WHAT YOU ARE ASKED TO DO: Pull every line that includes the word "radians" from the data.

(Records drawn from a dataset)
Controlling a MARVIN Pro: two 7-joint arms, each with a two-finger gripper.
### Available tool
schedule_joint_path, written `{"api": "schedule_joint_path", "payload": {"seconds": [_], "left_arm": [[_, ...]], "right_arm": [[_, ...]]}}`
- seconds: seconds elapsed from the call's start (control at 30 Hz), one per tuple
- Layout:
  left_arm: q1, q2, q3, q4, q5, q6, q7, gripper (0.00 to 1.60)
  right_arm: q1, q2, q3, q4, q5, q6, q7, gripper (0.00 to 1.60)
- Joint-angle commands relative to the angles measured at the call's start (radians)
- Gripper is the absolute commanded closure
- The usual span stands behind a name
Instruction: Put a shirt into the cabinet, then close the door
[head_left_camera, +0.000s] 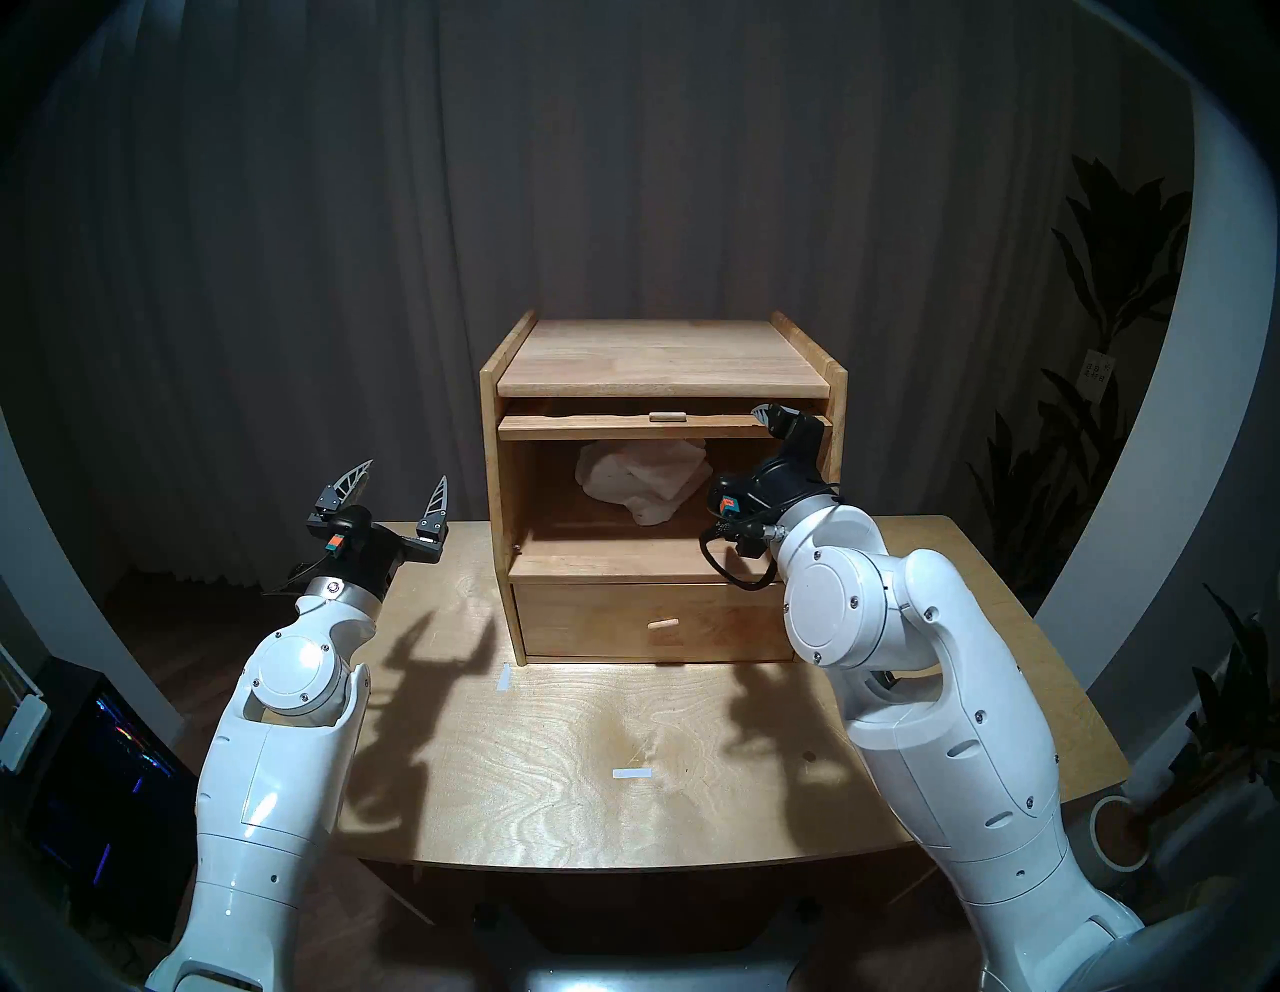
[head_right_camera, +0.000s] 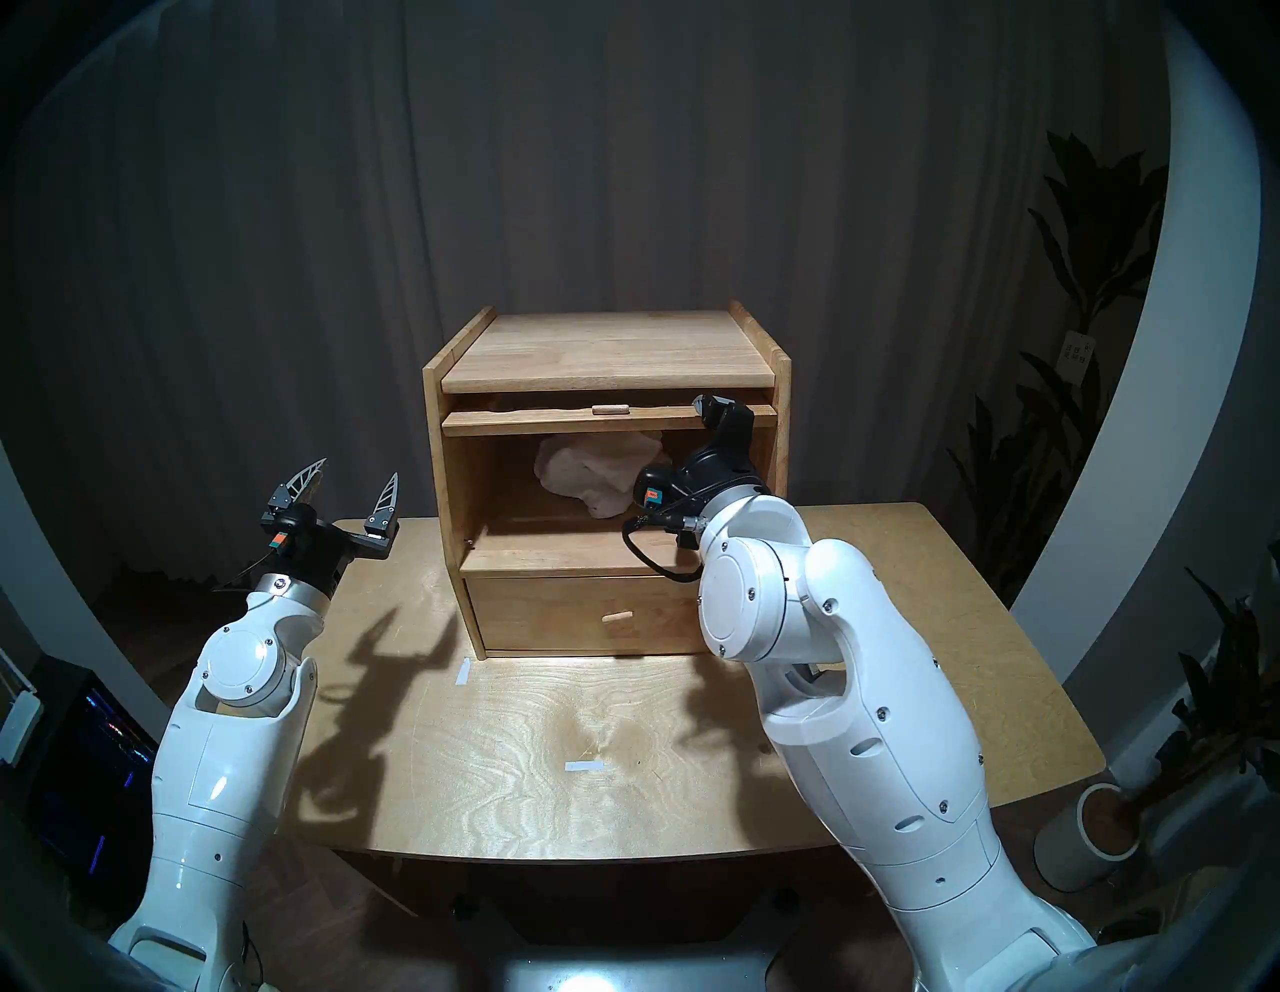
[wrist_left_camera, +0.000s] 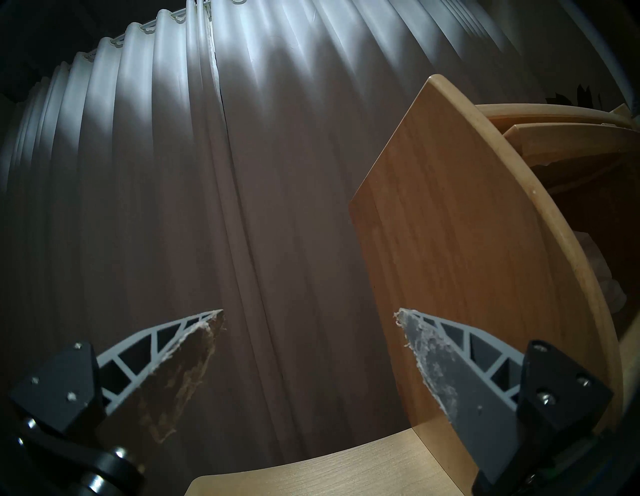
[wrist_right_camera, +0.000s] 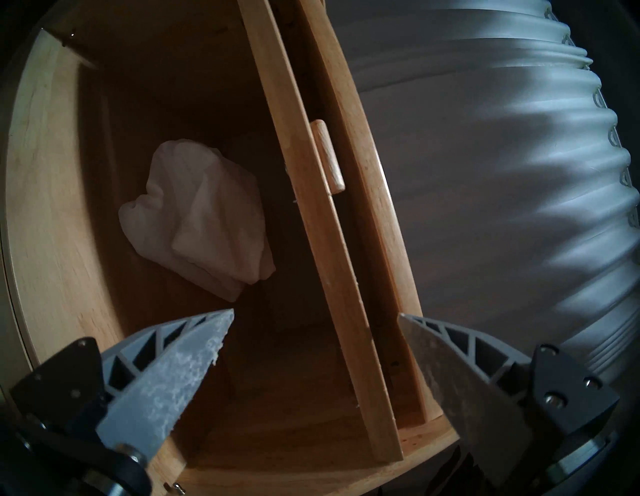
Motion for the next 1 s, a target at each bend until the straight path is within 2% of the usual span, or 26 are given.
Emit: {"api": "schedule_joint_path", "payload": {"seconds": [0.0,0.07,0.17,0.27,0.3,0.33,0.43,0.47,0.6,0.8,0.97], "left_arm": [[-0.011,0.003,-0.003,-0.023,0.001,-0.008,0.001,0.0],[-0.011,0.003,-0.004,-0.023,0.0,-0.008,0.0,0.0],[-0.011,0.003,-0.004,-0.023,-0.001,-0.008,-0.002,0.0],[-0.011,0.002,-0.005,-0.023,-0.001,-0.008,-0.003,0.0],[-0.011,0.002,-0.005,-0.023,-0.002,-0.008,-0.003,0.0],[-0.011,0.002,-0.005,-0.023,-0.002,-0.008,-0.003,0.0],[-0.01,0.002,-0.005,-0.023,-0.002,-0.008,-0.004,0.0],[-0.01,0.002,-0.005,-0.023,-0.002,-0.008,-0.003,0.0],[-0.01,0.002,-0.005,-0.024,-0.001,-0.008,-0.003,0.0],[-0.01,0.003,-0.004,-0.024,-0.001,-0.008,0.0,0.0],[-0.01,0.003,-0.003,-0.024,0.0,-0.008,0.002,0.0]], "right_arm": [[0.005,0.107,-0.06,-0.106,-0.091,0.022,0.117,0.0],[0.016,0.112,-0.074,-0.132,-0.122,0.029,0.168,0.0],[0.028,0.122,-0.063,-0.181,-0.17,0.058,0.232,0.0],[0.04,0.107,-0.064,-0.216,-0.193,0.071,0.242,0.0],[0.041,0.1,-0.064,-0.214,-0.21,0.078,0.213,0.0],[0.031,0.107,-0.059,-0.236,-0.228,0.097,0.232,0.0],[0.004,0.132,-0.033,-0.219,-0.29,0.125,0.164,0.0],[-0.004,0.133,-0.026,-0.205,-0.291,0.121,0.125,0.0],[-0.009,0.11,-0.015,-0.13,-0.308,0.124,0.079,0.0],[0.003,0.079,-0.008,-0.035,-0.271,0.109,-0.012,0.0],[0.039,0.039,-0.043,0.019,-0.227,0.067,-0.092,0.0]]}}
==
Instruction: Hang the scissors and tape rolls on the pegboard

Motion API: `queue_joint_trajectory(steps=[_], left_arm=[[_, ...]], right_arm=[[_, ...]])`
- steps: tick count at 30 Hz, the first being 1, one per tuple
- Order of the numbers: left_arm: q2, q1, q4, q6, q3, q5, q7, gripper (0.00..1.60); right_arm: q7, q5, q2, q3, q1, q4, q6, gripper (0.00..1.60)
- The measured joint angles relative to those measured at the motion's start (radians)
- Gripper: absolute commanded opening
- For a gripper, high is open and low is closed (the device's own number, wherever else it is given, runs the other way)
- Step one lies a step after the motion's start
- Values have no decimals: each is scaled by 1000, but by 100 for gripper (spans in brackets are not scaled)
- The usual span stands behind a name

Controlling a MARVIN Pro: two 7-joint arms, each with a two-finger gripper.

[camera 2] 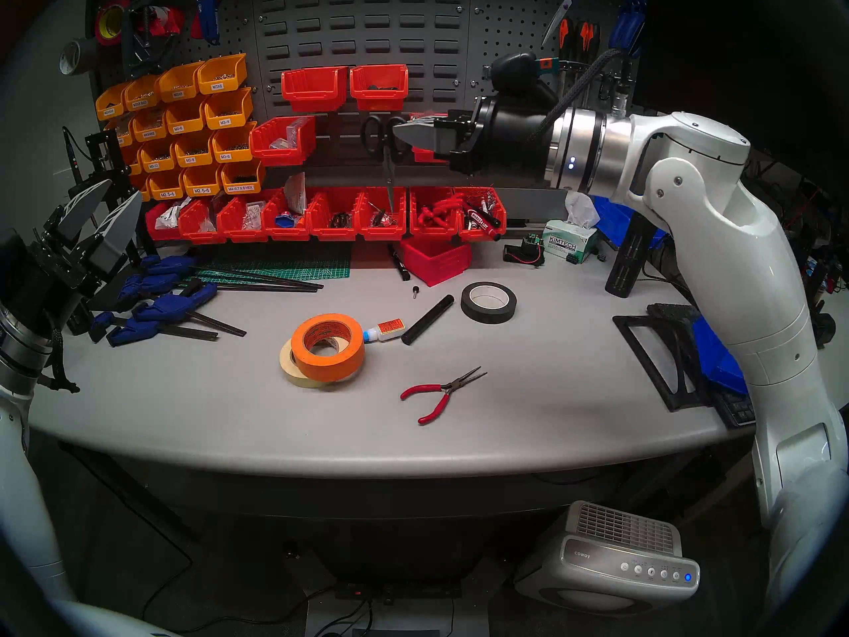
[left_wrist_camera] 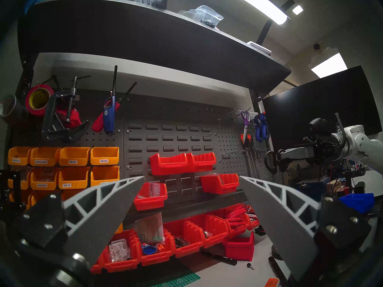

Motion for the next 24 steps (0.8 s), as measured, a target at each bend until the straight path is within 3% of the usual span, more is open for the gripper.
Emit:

EXPECTED ANSWER:
- Joint-angle commands relative to the angles measured at the call's start (radians)
- The measured joint angles relative to those measured at the motion's start (radians)

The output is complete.